Goal of the exercise
The span to repeat in the listing below runs from the line containing "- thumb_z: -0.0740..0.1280" to the line containing "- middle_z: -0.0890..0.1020", inclusive. Repeat it exactly, and only it.

Data shown
*** Begin section ***
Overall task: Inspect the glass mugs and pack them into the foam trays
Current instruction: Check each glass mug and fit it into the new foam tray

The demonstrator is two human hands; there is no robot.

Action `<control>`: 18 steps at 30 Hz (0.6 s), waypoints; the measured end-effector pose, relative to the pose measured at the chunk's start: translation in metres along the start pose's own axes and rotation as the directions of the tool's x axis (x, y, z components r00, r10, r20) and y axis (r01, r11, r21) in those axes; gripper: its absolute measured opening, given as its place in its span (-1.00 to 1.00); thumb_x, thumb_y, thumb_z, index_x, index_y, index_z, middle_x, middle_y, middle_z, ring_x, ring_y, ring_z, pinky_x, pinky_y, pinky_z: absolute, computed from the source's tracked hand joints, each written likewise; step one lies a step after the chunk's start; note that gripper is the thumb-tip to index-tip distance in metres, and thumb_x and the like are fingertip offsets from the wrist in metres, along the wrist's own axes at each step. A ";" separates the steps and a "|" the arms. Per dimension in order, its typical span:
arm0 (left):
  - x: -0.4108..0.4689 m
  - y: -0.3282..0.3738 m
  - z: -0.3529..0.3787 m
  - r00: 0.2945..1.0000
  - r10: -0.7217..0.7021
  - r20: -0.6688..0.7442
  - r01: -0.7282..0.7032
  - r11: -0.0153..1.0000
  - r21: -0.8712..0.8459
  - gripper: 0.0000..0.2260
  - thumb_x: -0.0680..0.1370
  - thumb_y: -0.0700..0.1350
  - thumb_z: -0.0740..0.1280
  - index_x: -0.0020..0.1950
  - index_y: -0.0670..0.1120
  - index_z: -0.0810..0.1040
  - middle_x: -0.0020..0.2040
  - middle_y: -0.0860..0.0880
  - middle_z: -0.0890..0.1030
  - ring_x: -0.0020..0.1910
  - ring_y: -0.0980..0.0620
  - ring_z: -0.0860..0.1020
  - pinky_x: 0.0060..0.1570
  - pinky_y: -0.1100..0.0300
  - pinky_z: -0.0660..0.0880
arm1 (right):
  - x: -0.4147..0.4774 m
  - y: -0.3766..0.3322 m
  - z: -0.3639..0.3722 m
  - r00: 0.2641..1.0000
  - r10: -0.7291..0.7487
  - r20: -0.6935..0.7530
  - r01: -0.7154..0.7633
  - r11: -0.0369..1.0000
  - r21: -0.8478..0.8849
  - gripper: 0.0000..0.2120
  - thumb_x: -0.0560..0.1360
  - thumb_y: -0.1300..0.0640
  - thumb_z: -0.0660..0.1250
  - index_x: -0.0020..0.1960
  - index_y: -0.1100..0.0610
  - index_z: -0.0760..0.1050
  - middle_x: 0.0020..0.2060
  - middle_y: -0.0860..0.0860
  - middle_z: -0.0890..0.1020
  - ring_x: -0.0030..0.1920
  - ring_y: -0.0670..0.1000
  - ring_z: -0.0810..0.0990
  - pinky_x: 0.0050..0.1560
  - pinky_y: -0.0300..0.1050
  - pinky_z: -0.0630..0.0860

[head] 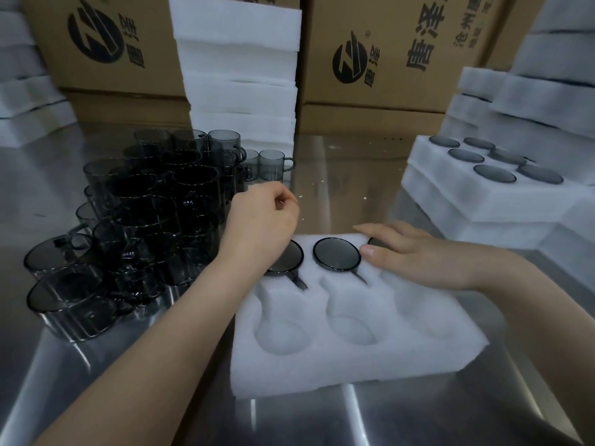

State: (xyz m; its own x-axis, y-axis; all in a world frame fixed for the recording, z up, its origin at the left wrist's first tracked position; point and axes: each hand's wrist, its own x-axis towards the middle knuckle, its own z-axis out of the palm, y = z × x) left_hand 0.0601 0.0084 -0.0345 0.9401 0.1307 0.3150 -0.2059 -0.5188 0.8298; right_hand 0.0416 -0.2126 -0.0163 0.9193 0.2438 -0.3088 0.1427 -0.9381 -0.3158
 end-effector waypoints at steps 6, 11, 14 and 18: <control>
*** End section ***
Output of the exercise
  - thumb_z: -0.0740..0.1280
  - index_x: -0.0020..0.1950
  - index_y: -0.0670..0.1120
  - index_z: -0.0810..0.1040
  - middle_x: -0.0020..0.2040
  - middle_y: -0.0860..0.0880
  - middle_z: -0.0890..0.1030
  - ring_x: -0.0020..0.1910
  - ring_y: -0.0980..0.0620
  - ring_z: -0.0860..0.1020
  - pinky_x: 0.0060..0.1570
  - pinky_y: -0.1100..0.0300
  - pinky_z: -0.0660..0.0880
arm1 (right):
  - x: -0.4147..0.4774 m
  - y: -0.3766..0.3322 m
  - z: -0.3639..0.3722 m
  - r00: 0.2641..1.0000
  - r10: -0.7291..0.7487
  - r20: -0.6935..0.7530
  - r01: -0.7154..0.7633
  - r11: -0.0369..1.0000
  - r21: -0.8478..0.8849
  - gripper: 0.0000..0.2120
  - thumb_x: -0.0560..0.1360
  - thumb_y: -0.1300..0.0640
  - thumb_z: -0.0660..0.1250
  - index_x: -0.0020..0.1960
  - index_y: -0.1100..0.0610
  - index_z: -0.0760..0.1050
  - middle_x: 0.0020..0.2060
  - middle_y: -0.0860..0.0860
  - middle_z: -0.0890..0.1020

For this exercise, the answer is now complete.